YOUR OBJECTIVE - Your task is to write out the entire listing exactly, omitting its pictures.
═══ SUPPLIED DATA
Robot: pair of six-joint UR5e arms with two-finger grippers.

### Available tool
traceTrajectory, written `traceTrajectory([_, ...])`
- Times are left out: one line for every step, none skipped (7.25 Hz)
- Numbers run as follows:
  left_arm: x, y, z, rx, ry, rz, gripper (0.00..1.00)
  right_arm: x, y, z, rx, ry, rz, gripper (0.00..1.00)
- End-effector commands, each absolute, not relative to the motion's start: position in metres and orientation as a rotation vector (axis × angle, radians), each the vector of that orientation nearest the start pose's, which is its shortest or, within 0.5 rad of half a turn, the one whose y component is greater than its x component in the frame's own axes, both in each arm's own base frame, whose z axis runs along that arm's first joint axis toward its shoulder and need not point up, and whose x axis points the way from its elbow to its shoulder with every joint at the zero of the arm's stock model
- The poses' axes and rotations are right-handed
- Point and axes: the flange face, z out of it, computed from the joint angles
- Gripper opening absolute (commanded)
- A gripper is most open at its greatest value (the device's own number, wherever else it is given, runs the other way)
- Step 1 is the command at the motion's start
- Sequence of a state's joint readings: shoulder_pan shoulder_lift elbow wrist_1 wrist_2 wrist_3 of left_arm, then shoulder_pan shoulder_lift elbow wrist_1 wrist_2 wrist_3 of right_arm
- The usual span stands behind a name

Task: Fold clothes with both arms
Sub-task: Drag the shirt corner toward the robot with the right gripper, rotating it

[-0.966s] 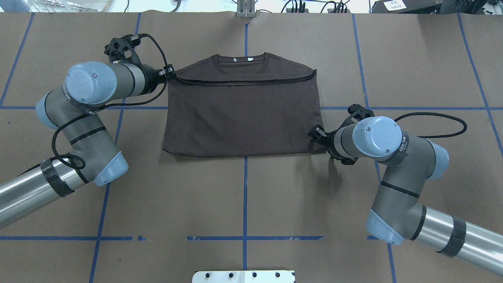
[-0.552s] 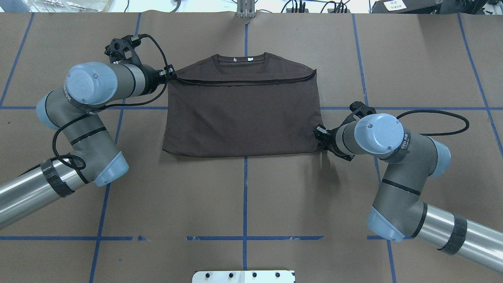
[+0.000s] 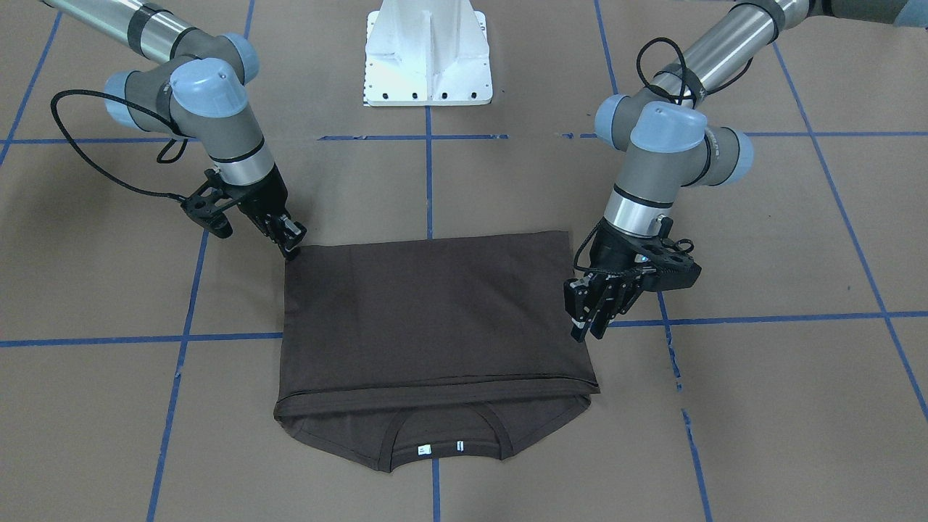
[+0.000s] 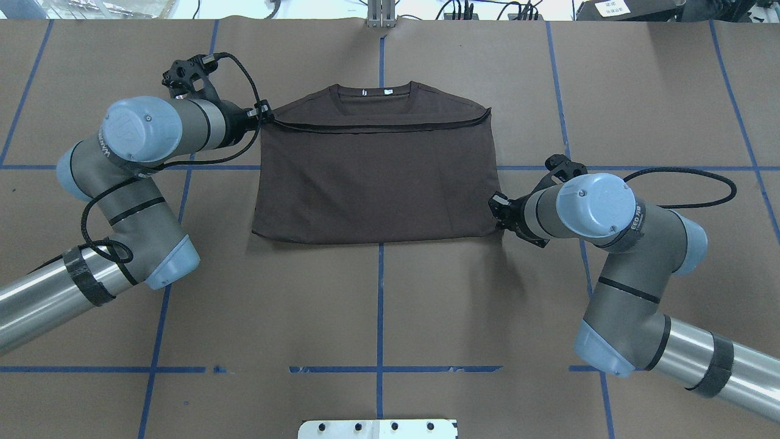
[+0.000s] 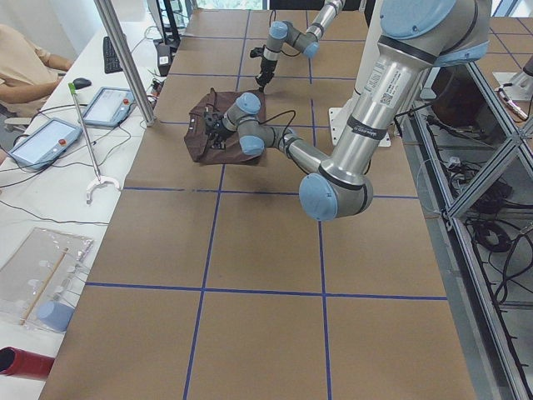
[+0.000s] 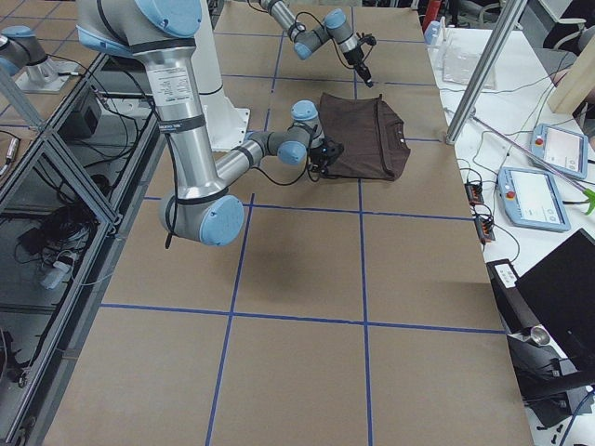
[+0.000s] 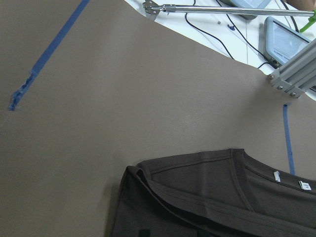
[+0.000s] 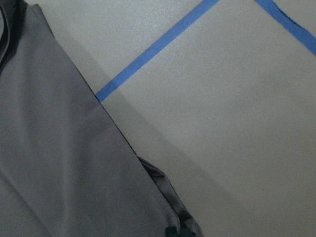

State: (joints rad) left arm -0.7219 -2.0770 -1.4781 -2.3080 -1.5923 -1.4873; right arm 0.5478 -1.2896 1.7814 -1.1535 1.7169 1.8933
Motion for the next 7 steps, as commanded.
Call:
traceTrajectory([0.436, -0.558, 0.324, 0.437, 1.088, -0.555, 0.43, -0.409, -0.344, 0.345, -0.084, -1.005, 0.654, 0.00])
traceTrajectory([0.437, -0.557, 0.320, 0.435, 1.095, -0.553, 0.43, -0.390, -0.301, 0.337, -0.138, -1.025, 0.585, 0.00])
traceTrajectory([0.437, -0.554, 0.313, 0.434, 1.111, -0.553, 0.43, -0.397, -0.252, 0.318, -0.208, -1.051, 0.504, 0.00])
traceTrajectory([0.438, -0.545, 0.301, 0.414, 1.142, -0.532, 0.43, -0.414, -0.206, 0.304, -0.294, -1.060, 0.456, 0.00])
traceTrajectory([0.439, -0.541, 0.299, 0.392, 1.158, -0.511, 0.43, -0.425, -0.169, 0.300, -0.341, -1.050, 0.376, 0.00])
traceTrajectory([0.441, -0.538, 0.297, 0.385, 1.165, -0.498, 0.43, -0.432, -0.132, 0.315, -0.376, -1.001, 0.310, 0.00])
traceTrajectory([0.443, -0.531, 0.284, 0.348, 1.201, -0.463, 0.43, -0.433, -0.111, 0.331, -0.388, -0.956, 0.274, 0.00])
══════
RESPONSE BELOW -
Robot: pair of six-joint UR5e arms with two-finger grippers.

### Available tool
traceTrajectory, written `traceTrajectory([_, ...])`
- Times are left out: one line for every step, none skipped (7.25 Hz)
- Numbers run as follows:
  left_arm: x, y, z, rx, ry, rz, gripper (0.00..1.00)
  right_arm: x, y, z, rx, ry, rz, gripper (0.00..1.00)
- End-effector commands, each absolute, not relative to the motion's start: position in metres and orientation as a rotation vector (axis × angle, radians), each the vector of that orientation nearest the start pose's, which is its shortest or, within 0.5 rad of half a turn, the one whose y component is greater than its x component in the frame's own axes, both in each arm's own base frame, whose z axis runs along that arm's first joint axis toward its shoulder and need not point up, and whose x axis points the way from its elbow to its shoulder with every joint at the zero of the arm's stock model
- The poses' axes and rotations are right-handed
- Point and axes: the flange face, z out of it, computed from the joint angles
- Gripper opening absolute (commanded)
- A gripper is most open at its greatest value (the device's own number, wherever else it is given, runs the other way)
- Step 1 is the command at the motion's start
- Sequence of a state's joint readings: shoulder_pan shoulder_lift elbow wrist_1 wrist_2 wrist_3 of left_arm, then shoulder_pan shoulder_lift elbow wrist_1 wrist_2 wrist_3 of right_arm
- The usual span stands behind a name

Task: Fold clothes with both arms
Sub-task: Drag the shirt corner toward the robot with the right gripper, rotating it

[-0.966s] 
[-0.552s] 
[+0.000s] 
[+0.000s] 
[+0.000s] 
[+0.000s] 
[+0.000s] 
[+0.000s] 

State: (joints rad) left arm -0.7219 -2.0770 -1.4781 -2.3080 -1.5923 -1.4873; right arm 0.5478 -1.2896 1.7814 -1.1535 1.7169 1.8933
Motion for the next 7 steps, as commanded.
Call:
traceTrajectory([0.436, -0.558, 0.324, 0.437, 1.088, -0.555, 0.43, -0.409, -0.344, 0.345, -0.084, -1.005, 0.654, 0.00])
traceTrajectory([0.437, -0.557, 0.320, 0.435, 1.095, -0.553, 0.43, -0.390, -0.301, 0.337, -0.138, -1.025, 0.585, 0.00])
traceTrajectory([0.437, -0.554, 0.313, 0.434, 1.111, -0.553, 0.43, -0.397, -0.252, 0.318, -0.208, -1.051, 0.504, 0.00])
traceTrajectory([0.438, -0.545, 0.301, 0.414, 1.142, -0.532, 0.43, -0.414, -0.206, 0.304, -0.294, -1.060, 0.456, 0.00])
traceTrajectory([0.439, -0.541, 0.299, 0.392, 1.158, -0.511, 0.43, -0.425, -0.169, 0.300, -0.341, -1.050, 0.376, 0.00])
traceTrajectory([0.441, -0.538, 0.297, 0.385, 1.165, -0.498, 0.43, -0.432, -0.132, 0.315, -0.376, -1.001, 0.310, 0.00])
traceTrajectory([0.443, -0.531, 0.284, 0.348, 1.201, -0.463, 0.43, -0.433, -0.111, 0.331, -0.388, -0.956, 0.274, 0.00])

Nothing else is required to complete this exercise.